Im Gazastreifen ist der Chef einer mit der Hamas verfeindeten Palästinenser-Miliz getötet worden. Das teilte seine eigene Gruppe, die sogenannten Volkskräfte, auf Facebook mit. Der Anführer Jasser Abu Schabab sei erschossen worden, als er versucht hat, einen Streit zwischen Mitgliedern der Familie Abu Sanima zu schlichten.

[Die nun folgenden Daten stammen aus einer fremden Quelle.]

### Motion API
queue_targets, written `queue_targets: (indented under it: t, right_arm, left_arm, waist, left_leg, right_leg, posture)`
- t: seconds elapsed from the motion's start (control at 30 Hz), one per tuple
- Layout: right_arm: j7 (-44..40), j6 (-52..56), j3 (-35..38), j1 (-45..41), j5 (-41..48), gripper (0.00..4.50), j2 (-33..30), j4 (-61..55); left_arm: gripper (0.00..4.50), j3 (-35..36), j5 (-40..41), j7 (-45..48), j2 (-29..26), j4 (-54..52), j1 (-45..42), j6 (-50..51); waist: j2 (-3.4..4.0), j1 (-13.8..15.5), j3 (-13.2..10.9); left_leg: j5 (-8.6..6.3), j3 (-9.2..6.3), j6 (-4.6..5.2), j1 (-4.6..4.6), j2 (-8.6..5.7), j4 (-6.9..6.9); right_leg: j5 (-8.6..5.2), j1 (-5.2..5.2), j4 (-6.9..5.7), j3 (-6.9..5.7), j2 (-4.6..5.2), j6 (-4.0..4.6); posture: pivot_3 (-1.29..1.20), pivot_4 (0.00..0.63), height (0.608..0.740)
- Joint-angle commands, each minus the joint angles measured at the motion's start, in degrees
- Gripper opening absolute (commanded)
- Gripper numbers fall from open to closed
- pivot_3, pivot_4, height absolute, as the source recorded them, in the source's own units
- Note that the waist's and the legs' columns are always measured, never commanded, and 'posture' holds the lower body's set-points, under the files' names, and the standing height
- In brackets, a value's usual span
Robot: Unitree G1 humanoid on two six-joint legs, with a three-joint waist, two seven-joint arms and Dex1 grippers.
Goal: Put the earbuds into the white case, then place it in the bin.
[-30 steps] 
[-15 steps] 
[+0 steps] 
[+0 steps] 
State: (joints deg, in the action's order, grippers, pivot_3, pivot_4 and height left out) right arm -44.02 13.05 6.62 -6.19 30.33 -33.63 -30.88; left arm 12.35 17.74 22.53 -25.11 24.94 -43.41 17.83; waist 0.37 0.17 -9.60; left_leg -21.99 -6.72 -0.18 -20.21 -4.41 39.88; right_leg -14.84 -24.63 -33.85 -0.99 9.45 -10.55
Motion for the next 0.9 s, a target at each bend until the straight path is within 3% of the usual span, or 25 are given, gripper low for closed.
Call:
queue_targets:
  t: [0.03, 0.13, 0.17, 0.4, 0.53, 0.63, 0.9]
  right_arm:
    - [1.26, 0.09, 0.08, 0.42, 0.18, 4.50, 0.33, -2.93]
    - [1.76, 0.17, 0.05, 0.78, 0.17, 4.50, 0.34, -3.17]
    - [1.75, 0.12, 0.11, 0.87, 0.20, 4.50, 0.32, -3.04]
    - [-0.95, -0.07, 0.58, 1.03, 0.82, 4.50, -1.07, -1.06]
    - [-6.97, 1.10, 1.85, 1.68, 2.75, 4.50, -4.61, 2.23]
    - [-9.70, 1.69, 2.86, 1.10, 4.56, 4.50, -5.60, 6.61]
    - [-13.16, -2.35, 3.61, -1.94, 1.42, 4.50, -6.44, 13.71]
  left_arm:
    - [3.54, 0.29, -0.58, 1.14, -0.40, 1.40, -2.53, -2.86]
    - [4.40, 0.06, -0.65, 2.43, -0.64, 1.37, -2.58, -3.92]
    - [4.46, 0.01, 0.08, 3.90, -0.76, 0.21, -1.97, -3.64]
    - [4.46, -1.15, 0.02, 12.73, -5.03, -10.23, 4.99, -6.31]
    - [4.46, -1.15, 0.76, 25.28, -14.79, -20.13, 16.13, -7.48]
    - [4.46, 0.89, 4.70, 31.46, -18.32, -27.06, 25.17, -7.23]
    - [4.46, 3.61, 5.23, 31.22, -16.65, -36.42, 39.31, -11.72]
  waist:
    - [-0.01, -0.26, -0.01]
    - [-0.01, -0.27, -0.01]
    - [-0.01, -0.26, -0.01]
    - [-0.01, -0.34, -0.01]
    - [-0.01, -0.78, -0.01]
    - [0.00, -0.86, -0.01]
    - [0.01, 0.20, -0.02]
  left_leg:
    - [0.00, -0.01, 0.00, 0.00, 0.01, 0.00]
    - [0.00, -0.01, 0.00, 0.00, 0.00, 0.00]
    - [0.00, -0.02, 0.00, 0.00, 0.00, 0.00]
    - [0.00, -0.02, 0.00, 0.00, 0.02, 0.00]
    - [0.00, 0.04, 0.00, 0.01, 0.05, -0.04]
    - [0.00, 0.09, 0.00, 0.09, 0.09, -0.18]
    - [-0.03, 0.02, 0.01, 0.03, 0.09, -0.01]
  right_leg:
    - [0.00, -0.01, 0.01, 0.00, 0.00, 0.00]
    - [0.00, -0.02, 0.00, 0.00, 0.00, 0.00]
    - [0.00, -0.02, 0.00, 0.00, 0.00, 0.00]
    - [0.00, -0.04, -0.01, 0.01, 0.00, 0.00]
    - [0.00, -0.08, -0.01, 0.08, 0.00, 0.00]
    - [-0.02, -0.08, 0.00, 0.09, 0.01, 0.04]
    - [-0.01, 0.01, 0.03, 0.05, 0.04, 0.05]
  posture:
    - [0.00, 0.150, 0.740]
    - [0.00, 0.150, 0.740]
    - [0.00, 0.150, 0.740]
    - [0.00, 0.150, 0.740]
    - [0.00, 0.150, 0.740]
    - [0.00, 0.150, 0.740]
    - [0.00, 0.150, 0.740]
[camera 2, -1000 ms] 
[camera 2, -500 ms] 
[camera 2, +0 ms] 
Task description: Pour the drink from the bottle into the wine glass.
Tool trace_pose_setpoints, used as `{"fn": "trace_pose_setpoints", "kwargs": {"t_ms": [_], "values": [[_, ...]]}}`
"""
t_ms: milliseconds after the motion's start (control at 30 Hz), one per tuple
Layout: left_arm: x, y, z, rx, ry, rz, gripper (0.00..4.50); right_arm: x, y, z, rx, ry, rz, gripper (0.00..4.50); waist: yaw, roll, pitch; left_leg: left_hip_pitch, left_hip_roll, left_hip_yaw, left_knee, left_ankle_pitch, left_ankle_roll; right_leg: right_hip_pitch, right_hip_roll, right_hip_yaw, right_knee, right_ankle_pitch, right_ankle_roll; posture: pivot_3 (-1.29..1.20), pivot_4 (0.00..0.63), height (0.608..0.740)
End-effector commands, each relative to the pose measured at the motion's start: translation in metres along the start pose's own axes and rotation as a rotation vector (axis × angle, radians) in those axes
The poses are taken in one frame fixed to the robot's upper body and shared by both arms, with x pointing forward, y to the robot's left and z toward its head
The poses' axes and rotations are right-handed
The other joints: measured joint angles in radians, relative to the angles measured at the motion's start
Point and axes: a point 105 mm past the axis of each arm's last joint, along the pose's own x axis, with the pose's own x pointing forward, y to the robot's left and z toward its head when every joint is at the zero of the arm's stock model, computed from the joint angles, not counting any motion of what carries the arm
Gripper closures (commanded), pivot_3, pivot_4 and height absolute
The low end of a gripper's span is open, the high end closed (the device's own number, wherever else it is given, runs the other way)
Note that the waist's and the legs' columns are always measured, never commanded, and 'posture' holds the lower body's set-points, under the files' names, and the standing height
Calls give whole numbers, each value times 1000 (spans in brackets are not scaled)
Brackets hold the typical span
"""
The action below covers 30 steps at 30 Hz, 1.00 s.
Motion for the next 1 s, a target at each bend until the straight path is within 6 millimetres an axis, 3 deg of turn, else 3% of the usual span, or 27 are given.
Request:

Rund um die Volkskräfte gibt es immer wieder Gerüchte, dass Israel die Gruppe unterstützt. Die Volkskräfte selbst wiesen aber "irreführende Berichte" zurück, wonach Abu Schabab von der radikalislamischen Hamas getötet worden sei.
Die Hamas erklärte zu dem Vorfall: "Dessen Tötung sei das unausweichliche Ende für jeden, der sein Volk und Heimatland betrügt und sich entscheidet, ein Werkzeug in den Händen der Besatzung zu werden." Die Verantwortung für den Tod von Abu Schabab übernahm die Hamas aber nicht.
Das Politikinstitut Europäischer Rat für Auswärtige Beziehungen (ECFR) bezeichnete Abu Schabab als Anführer einer "kriminellen Bande". Laut ECFR sind die Volkskräfte im Raum Rafah im Süden des Gazastreifens aktiv und stehen im Verdacht, Hilfsgütertransporte zu plündern.
Im Juni hatte Israels Regierungschef Benjamin Netanjahu angekündigt, bewaffnete Gruppen im Gazastreifen zu unterstützen, die gegen die Hamas arbeiten. Laut israelischen und palästinensischen Medienberichten gehörten dazu auch Abu Schababs Volkskräfte.